§ TASK ITEM: Repeat only the stretch of lines below that runs from the line with "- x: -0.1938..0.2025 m" through the line with "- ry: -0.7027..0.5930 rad", unaltered.

§ DATA FOR REVIEW:
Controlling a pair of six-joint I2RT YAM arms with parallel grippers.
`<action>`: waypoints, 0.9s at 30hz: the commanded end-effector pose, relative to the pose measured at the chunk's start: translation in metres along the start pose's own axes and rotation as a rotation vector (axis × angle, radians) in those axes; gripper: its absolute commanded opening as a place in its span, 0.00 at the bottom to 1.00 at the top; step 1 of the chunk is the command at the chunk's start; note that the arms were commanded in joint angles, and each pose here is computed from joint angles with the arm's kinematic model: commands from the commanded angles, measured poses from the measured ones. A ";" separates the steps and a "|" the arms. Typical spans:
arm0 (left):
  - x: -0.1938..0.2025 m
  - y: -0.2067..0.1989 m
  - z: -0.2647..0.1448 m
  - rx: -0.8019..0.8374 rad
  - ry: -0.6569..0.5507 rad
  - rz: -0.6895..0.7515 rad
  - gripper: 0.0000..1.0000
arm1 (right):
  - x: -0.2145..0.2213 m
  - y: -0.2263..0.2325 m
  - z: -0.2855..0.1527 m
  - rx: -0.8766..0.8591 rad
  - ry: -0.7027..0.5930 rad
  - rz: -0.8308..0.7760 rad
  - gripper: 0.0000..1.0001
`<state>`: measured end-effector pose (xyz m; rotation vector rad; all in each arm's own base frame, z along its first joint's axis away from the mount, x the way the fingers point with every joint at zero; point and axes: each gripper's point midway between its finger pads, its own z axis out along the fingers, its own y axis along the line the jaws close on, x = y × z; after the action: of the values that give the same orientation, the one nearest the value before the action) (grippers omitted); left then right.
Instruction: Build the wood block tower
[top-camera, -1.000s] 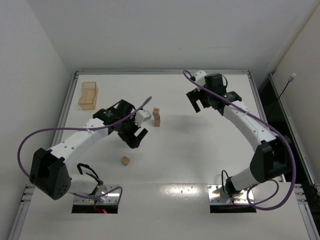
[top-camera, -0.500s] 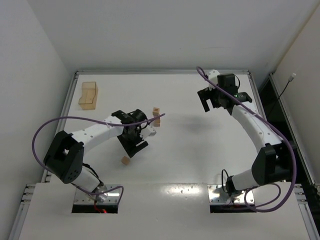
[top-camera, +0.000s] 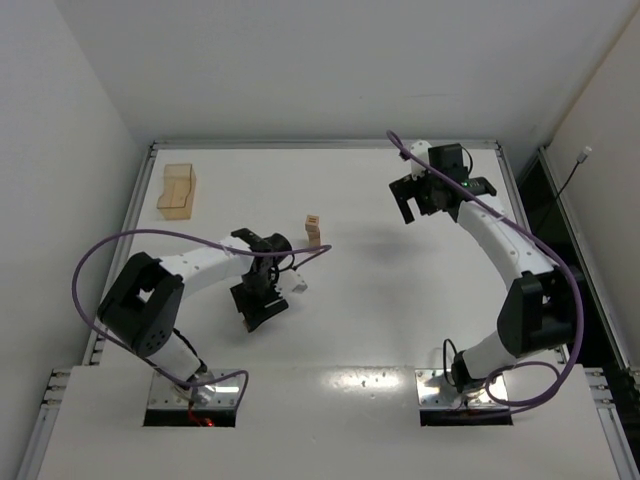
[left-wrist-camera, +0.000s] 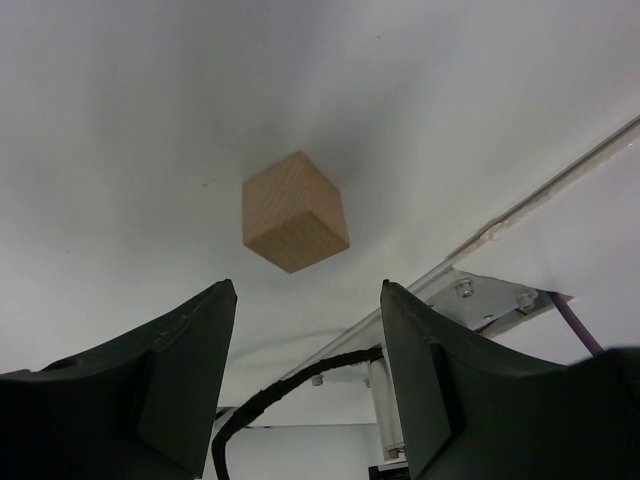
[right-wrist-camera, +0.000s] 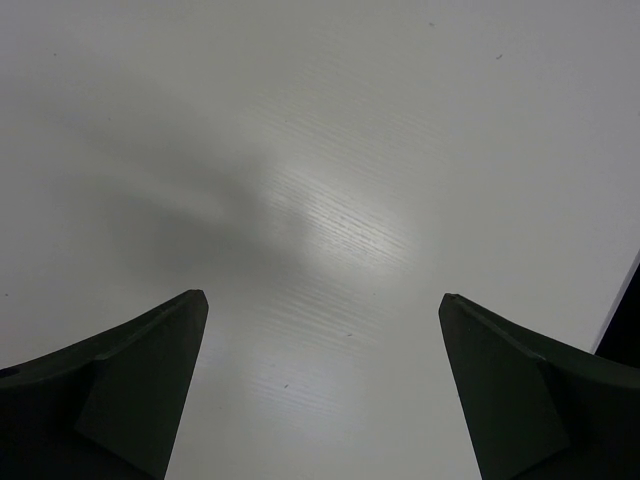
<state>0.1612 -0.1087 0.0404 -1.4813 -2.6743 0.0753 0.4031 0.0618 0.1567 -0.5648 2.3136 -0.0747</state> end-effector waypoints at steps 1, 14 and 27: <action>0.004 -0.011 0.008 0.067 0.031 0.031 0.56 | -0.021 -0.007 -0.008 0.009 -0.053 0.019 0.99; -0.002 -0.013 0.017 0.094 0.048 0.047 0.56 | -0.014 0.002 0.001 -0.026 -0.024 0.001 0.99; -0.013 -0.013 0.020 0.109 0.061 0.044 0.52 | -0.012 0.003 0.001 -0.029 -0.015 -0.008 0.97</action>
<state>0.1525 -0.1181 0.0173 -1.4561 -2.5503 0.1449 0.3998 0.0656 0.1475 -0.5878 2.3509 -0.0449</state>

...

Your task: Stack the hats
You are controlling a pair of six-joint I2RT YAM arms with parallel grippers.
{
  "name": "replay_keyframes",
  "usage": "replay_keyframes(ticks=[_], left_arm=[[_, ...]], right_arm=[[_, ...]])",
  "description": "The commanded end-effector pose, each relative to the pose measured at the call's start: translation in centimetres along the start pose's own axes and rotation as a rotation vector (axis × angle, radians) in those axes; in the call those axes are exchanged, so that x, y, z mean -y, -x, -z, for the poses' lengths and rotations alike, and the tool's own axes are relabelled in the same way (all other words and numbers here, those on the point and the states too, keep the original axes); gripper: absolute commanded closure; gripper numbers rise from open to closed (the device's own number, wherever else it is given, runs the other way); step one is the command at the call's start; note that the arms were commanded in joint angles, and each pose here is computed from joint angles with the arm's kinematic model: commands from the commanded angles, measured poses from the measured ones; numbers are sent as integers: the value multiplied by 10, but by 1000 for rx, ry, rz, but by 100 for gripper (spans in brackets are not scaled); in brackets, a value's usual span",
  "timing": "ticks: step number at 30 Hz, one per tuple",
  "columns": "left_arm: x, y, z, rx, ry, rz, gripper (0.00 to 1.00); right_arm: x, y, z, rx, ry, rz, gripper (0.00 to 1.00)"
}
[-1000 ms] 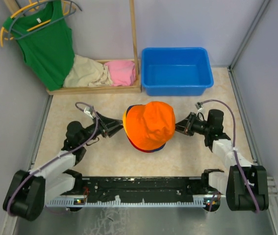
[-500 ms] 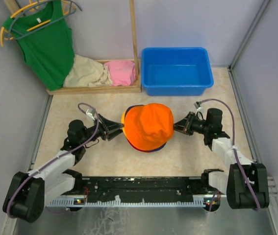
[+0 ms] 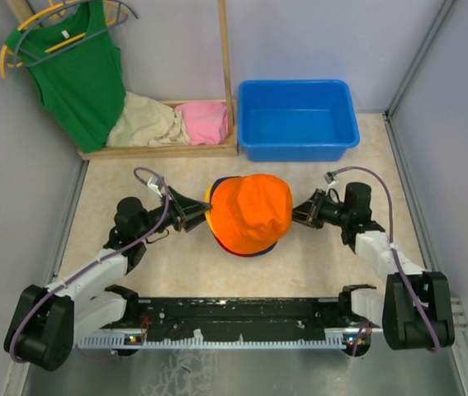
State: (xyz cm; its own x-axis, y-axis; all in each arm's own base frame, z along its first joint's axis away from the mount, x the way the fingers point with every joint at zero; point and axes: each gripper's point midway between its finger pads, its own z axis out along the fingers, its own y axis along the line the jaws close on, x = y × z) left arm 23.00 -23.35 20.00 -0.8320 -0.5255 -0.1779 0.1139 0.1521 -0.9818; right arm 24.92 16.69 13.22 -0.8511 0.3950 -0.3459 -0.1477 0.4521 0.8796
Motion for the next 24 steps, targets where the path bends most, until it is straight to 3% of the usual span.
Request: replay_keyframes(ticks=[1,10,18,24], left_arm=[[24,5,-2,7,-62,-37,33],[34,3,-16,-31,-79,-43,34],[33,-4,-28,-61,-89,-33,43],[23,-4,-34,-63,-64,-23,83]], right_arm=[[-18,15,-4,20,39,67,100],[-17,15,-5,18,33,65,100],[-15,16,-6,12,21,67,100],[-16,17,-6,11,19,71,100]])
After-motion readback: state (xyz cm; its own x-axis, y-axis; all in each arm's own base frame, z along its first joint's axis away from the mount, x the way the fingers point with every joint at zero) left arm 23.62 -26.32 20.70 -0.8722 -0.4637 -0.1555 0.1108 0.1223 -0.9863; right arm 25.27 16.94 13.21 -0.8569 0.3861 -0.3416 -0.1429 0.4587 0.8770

§ WRITTEN SOLUTION:
  - x: -0.1938..0.2025 m
  - y: -0.2067..0.1989 m
  - z: -0.2647..0.1448 m
  - rx: -0.8019..0.8374 rad
  - ry: -0.6569..0.5507 rad
  - rz: -0.6895..0.7515 rad
  - gripper: 0.0000..1.0000
arm1 (right):
  - x: -0.2145..0.2213 m
  - y: -0.2263..0.2325 m
  - z: -0.2855..0.1527 m
  - rx: -0.8766..0.8591 rad
  - ry: -0.7027..0.5930 rad

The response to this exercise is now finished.